*** Opening of COLLECTED DATA ***

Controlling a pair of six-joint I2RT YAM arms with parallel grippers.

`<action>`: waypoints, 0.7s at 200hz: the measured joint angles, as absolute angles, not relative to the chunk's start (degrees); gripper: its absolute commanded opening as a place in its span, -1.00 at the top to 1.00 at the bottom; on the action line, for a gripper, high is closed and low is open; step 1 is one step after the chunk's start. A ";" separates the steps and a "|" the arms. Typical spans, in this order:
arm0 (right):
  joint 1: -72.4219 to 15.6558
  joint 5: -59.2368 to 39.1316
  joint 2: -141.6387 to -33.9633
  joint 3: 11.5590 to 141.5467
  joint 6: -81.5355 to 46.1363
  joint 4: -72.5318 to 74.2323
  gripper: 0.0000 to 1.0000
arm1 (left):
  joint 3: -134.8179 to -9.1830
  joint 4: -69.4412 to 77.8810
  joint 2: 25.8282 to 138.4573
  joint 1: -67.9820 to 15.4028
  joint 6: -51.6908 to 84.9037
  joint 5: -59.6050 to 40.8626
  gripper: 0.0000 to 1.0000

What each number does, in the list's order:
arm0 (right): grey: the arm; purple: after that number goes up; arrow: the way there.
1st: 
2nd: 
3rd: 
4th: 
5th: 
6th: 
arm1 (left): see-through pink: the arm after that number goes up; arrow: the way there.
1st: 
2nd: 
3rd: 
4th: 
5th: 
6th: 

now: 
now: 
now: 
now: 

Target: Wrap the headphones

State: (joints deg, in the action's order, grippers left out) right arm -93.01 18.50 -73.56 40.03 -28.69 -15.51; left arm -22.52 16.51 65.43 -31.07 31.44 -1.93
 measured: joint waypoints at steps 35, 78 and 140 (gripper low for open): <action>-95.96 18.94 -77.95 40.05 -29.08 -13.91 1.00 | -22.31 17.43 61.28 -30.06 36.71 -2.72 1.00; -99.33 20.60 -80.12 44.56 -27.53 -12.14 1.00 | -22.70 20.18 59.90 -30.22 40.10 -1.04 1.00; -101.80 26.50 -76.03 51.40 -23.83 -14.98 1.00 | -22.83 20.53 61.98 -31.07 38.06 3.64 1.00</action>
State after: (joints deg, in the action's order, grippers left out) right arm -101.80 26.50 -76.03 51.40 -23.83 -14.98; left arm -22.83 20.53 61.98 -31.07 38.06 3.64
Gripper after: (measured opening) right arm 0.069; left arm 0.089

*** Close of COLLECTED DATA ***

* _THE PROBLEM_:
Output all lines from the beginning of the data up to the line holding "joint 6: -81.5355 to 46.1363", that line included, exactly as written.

* _ANSWER TO THIS EXERCISE_:
Controlling a pair of six-joint I2RT YAM arms with parallel grippers.

`<action>`: waypoints, 0.7s at 200hz: the measured joint angles, as absolute angles, not relative to the chunk's start (degrees); gripper: its absolute commanded opening as a place in its span, -1.00 at the top to 1.00 at the bottom; on the action line, for a gripper, high is closed and low is open; step 1 is one step after the chunk's start. A ";" separates the steps and a "|" the arms. Typical spans, in this order:
arm0 (right):
  joint 1: -72.4219 to 15.6558
  joint 5: -59.2368 to 39.1316
  joint 2: -141.6387 to -33.9633
  joint 3: 11.5590 to 141.5467
  joint 6: -81.5355 to 46.1363

Nothing else is required to complete this exercise.